Associations of gut microbiota, dietary intake, and serum short-chain fatty acids with fecal short-chain fatty acids in healthy Japanese adults
In a sample of 12 volunteers, correlations between gut microbiota, diet, and fecal SCFAs were identified, but the sample size prevents any generalizable inference — effect directions are exploratory and inconclusive.

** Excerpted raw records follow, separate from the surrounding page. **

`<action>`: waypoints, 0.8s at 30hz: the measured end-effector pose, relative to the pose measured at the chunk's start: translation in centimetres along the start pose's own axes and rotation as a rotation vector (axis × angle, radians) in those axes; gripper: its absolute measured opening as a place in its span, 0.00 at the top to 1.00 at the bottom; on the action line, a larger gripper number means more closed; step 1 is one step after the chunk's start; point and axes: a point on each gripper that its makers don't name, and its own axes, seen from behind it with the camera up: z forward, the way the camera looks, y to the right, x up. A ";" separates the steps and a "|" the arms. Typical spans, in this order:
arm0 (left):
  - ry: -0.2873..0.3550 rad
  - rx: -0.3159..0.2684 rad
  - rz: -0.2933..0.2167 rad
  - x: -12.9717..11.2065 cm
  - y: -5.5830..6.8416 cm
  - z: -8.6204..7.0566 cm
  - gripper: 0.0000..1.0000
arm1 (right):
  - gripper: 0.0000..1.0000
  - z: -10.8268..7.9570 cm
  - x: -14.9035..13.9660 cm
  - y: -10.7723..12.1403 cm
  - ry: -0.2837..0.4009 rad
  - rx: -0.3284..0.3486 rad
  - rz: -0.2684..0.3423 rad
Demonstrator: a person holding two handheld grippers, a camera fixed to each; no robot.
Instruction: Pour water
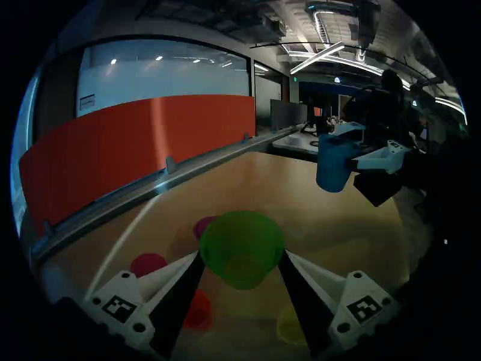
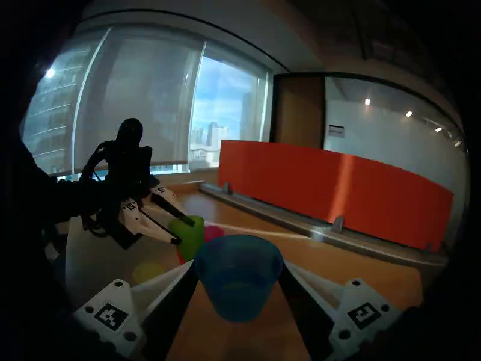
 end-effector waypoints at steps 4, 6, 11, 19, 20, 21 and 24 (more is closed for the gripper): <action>0.031 0.008 -0.008 0.7 0.0 -1.3 0.15 | 0.09 -0.1 0.5 -0.4 0.006 0.002 -0.001; 0.044 0.010 -0.013 1.0 0.1 -1.9 0.15 | 0.09 -0.1 0.7 -0.6 0.008 0.004 -0.002; 0.076 0.018 -0.019 1.6 0.1 -3.2 0.15 | 0.09 -0.1 1.2 -1.0 0.013 0.006 -0.004; 0.135 0.026 -0.036 2.8 0.1 -4.8 0.14 | 0.09 0.0 2.0 -1.9 0.019 0.014 -0.015; 0.143 0.027 -0.041 3.0 0.0 -5.0 0.14 | 0.09 0.0 2.1 -2.0 0.020 0.015 -0.016; 0.149 0.027 -0.044 3.1 0.0 -5.2 0.14 | 0.09 0.1 2.2 -2.0 0.022 0.016 -0.017; 0.166 0.024 -0.053 3.5 0.0 -5.6 0.14 | 0.09 0.2 2.4 -2.2 0.026 0.018 -0.017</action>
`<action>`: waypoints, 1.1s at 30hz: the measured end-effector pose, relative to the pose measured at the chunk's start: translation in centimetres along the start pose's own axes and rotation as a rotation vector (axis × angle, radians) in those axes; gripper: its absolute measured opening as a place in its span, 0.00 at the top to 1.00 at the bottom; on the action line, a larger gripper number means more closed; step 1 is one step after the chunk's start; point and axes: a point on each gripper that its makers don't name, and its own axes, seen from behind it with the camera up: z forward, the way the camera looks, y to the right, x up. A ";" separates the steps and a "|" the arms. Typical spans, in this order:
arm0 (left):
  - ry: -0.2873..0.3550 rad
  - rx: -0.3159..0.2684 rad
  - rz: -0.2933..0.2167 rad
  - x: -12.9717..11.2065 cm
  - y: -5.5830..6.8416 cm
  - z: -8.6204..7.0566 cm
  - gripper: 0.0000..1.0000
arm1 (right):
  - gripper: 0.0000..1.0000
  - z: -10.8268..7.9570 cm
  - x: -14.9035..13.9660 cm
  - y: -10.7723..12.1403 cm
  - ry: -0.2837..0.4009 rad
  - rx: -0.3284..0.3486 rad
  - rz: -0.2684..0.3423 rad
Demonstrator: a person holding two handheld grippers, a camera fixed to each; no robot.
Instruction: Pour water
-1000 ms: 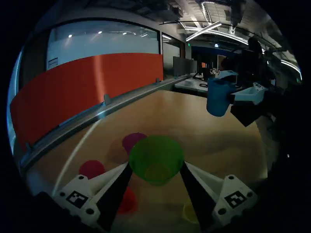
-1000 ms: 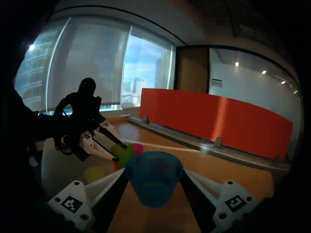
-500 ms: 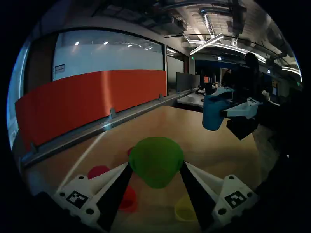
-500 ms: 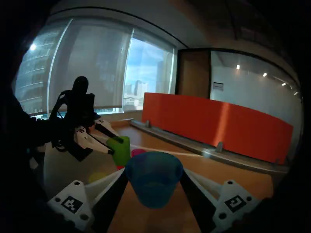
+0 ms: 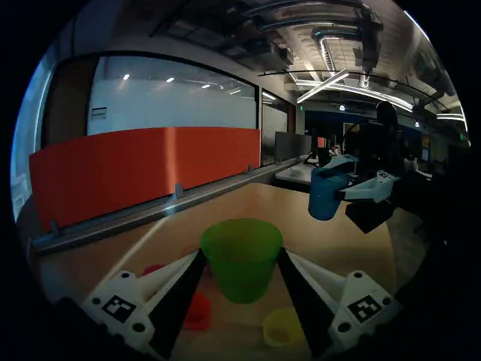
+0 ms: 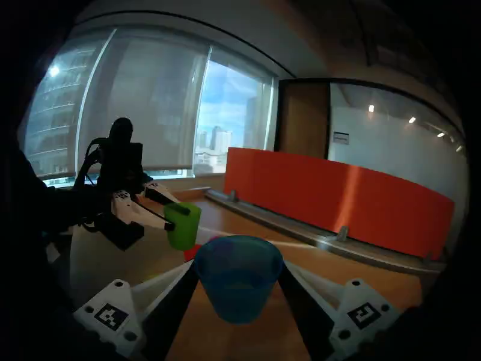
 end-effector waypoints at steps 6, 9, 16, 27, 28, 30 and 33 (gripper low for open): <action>0.021 0.003 -0.008 0.3 0.0 -0.7 0.14 | 0.09 0.2 0.3 -0.3 0.006 0.005 0.003; 0.019 0.003 -0.006 0.2 0.0 -0.8 0.14 | 0.09 0.4 0.5 -0.4 0.007 0.008 0.002; 0.026 0.003 0.007 0.3 0.2 -1.2 0.14 | 0.09 0.6 0.7 -0.6 0.008 0.014 -0.002; 0.036 0.004 0.027 -0.1 1.1 -1.9 0.14 | 0.09 1.0 2.2 -1.0 0.025 0.037 -0.017; 0.035 0.003 0.027 -0.1 1.1 -1.9 0.14 | 0.09 1.1 2.4 -1.0 0.026 0.040 -0.021; 0.036 0.002 0.028 -0.3 1.3 -2.0 0.14 | 0.09 1.2 2.8 -1.1 0.028 0.045 -0.031; 0.039 0.004 0.032 -0.5 1.5 -2.2 0.14 | 0.09 1.4 3.4 -1.1 0.029 0.054 -0.048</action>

| Population | 12 healthy Japanese adults (10 male, 2 female), university students and staff, Sapporo, Japan, September 2017 |
|---|---|
| Exposure | Gut microbiota characterization (composition and functional profile), dietary intake (BDHQ), and fecal and serum SCFA measurement by NMR (600 MHz) |
| Comparator | Not applicable — cross-sectional observational study without a separate control group |
| Outcome | Correlation between fecal SCFAs and gut microbiota composition; Correlation between fecal SCFAs and gut microbiota functional profile; Correlation between fecal SCFAs and dietary intake; Correlation between fecal SCFAs and serum SCFAs |
Summary of findings
| Outcome | Effect | 95% CI | Certainty | Clinical relevance | Notes |
|---|---|---|---|---|---|
| Correlation between fecal SCFAs and gut microbiota composition | r not reported with 95% CI; n=12 | — | Very low | — | 1 studies |
| Correlation between fecal SCFAs and gut microbiota functional profile | r not reported with 95% CI; n=12 | — | Very low | — | 1 studies |
| Correlation between fecal SCFAs and dietary intake | r not reported with 95% CI; n=12 | — | Very low | — | 1 studies |
| Correlation between fecal SCFAs and serum SCFAs | r not reported with 95% CI; n=12 | — | Very low | — | 1 studies |
Context
SCFAs produced by colonic microbial fermentation are biomarkers of interest for gut health. Prior studies did not simultaneously integrate gut microbiota functional profiles and dietary intake. This study attempts to address that gap in a healthy Japanese population.
What the study showed
The study identified correlations between specific bacterial taxa and fecal SCFAs, and between fecal and serum SCFAs, in a sample of n=12. No 95% CI or standardized effect sizes were reported for the main correlations. The absence of precision data with CIs makes it impossible to assess clinical relevance. Dietary correlations were exploratory and unadjusted for confounders.
How it was done
Cross-sectional observational study with 12 participants. Microbiota analyzed by fecal DNA extraction with guanidine kit; SCFAs by NMR spectroscopy at 600 MHz; diet by self-administered BDHQ questionnaire covering the week prior to collection. Fecal samples collected within 0–7 days after blood draw.
Effect magnitude
No effect sizes with 95% CI were reported in the available text. Correlations are presented without precision statistics, making magnitude assessment impossible.
Risk of bias
Sample of n=12 is critically insufficient for any multivariate correlation analysis with adequate statistical power (no power calculation reported). Sex imbalance (10M:2F) and university convenience sample limit representativeness. BDHQ was applied for the prior week, deviating from the validated protocol (prior month), introducing measurement bias. No risk-of-bias tool applied (study does not use RoB 2 or ROBINS-I). Fecal collection window of 0–7 days after blood introduces temporal variability.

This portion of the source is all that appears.